The latest missive in the war against porn, courtesy of the Atlantic, presents male sexual desire as brutish and violent. Really?


Thanks to the Internet, porn is ubiquitous. Thanks to the demands of web traffic, panicky articles about the impact of porn are getting to be that way too.

A common narrative goes like this: Porn used to come in two varieties -- the genteel erotica of Playboy, where women dressed like rabbits introduced boys to sex in magazines pilfered from dad's collection, and the filthier stuff that lived in cum-stained whack-off booths patronized by perverts. The explosion of Internet smut in the 2000s smashed those two worlds together. Teen boys, your mom, your husband, and worried writers could now land in porn pits filled with dirty, hardcore sex just by typing "" into their browsers.

In these alarmist critiques, the rise of easily accessible hardcore is deemed bad across the board: bad for sex workers, bad for women desperate to sexually please their porn-crazed boyfriends or husbands, and bad bad bad for the "weak" male psyche.

Criticisms of porn are not without value, of course. Everything has an effect on our weak, malleable psyches these days, so why not pornography? Like mainstream popular culture in general, a lot of porn is rife with sexist, racist and classist stereotypes. While many porn actors defend the industry and insist that they, and not cultural critics, get to decide what to do with their bodies, there are also former sex workers who speak out against the abuses and inequities that plague porn production.

All that said, many of the pieces that decry porn's impact on the populations allegedly most vulnerable to its harms come off as needlessly prudish and alarmist about sex. Even worse, many end up trafficking in some pretty nasty assumptions about gender and sexuality themselves.

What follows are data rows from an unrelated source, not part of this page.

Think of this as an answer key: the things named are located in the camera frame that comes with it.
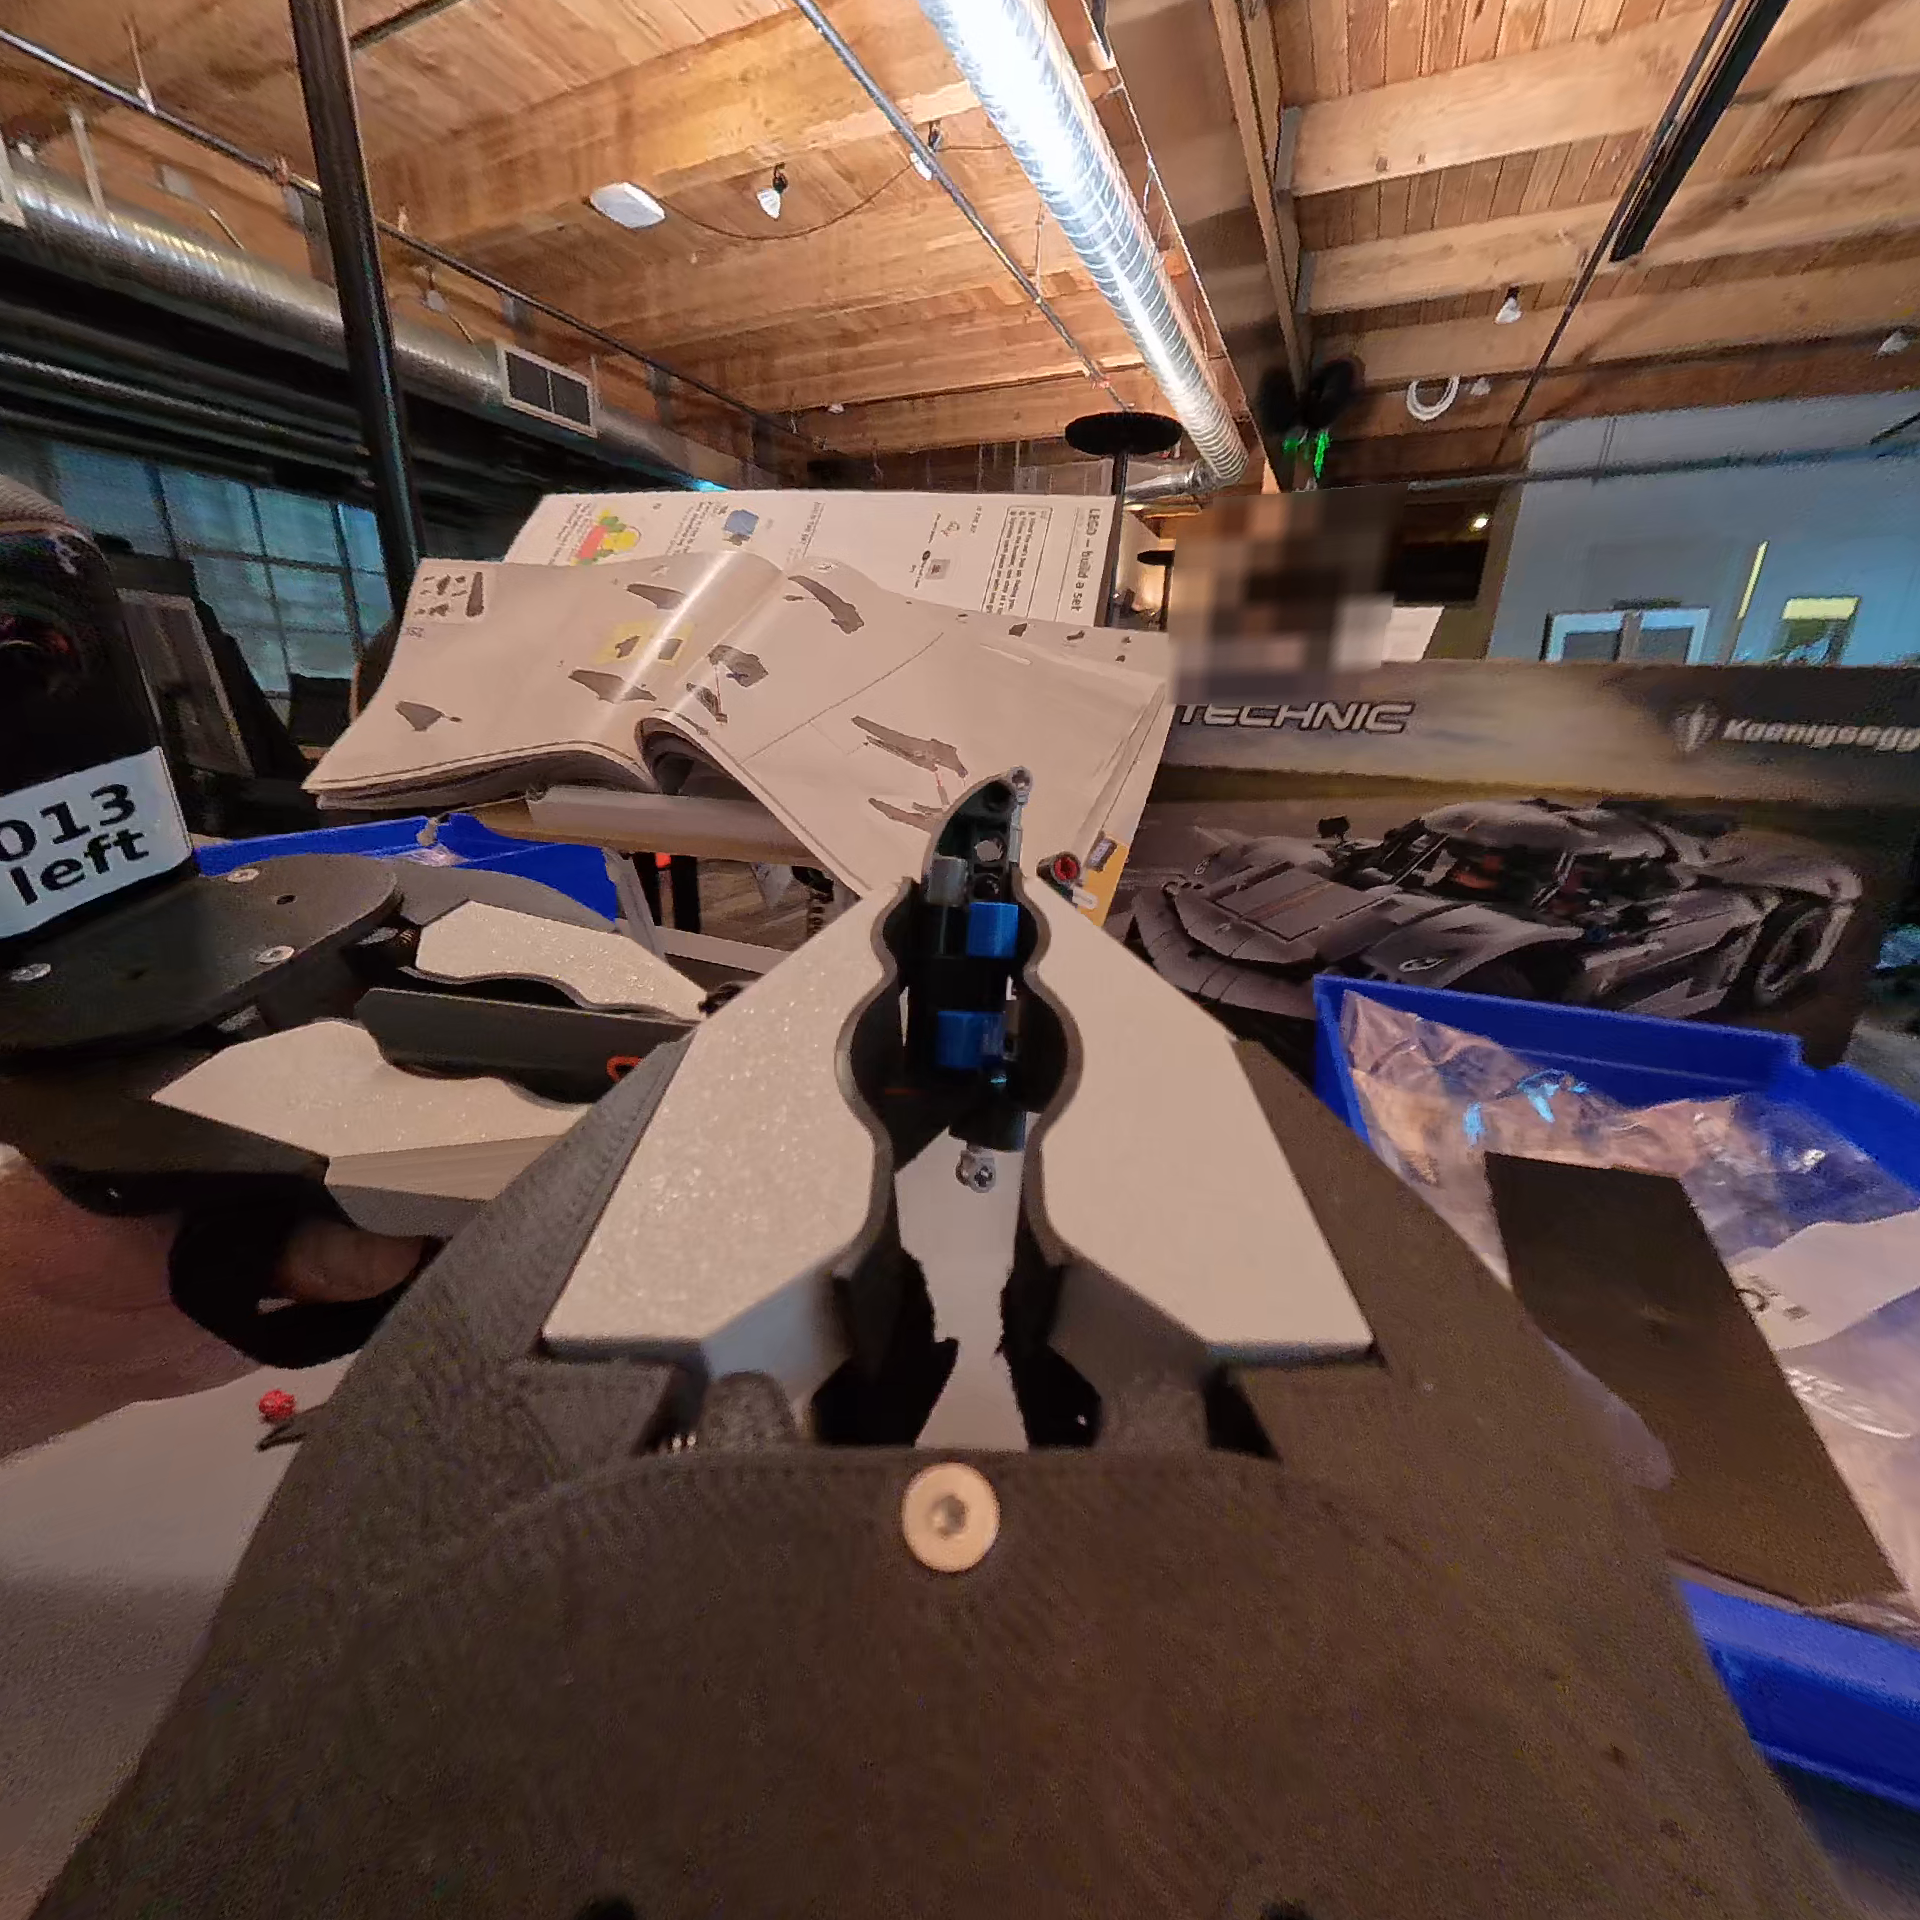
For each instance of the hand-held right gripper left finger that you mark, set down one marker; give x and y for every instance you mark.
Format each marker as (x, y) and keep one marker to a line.
(704, 1184)

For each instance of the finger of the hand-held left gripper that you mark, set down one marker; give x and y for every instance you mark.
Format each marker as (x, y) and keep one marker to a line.
(539, 955)
(376, 1110)

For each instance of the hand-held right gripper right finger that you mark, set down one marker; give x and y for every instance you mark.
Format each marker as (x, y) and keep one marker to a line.
(1200, 1184)

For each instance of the dark grey lego car assembly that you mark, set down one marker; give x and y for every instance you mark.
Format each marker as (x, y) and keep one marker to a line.
(984, 932)

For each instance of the open lego instruction booklet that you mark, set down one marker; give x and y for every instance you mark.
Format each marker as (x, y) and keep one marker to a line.
(600, 676)

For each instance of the lego set box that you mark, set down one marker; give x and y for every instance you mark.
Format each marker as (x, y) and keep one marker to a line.
(1499, 886)

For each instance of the person's left hand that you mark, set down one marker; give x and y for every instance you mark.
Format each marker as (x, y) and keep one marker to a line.
(90, 1305)

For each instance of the blue plastic parts bin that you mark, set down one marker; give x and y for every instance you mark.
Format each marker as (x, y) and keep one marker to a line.
(556, 879)
(1499, 1020)

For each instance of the grey booklet stand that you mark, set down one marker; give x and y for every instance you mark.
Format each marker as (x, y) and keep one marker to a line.
(675, 822)

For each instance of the clear plastic parts bag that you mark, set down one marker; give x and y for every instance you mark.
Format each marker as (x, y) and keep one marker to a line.
(1620, 1125)

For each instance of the dark cardboard sheet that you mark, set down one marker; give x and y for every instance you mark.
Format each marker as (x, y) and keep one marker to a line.
(1680, 1381)

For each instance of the white printed instruction sheet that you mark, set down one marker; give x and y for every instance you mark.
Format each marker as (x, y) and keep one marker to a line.
(869, 540)

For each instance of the white vent grille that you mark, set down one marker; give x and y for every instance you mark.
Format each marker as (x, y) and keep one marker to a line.
(546, 389)

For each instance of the white ceiling access point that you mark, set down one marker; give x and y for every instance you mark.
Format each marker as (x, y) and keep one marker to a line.
(627, 205)

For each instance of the silver ventilation duct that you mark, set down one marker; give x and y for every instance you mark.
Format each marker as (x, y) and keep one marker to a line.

This month's contribution to the genre, published in theAtlantic, continues in that vein. Like many articles of this type, "Hardcore," written by Natasha Vargas-Cooper, is characterized by an obsession with anal sex. As in, everyone from teen girls to your square neighbors is allegedly having tons of it. These fanatic sodomites were inspired by the prevalence of this once-taboo practice in porn. Says Vargas-Cooper:

"Porn’s new pervasiveness and influence on the culture at large haven’t necessarily introduced anything new into our sexual repertoire: humans, after all, have been having sex—weird, debased, and otherwise—for quite a while. But pervasive hard-core porn has allowed many people to flirt openly with practices that may have always been desired, but had been deeply buried under social restraint."

But the article goes beyond puzzling over the impact of porn on society or the minds of teenage males, and more ambitiously promises to show "how the new world of porn is revealing eternal truths about men and women."

In a nutshell, the so-called "truths" the article purports to unveil are these: men's natural desires are predatory and aggressive. Women's sexual needs are the inverse of male desires, or something -- actually, she never quite describes female desire as a thing that exists on its own; just that it stands in opposition to the male sex drive, locking the sexes in eternal battle. "Men, so the conventional wisdom goes, tend to desire more than women are willing to give them sexually. The granting of sex is the most powerful weapon women possess in their struggle with men."

In this timeless war (also called a "warring dynamic based on power and subjugation") men are described as pretty nasty foes. "Male sexuality as an often dark force streaked with aggression," she contends. Hardcore porn is revealing in that it's, "overpowering and immediate; it is the brute force of male sexuality, unmasked and untethered."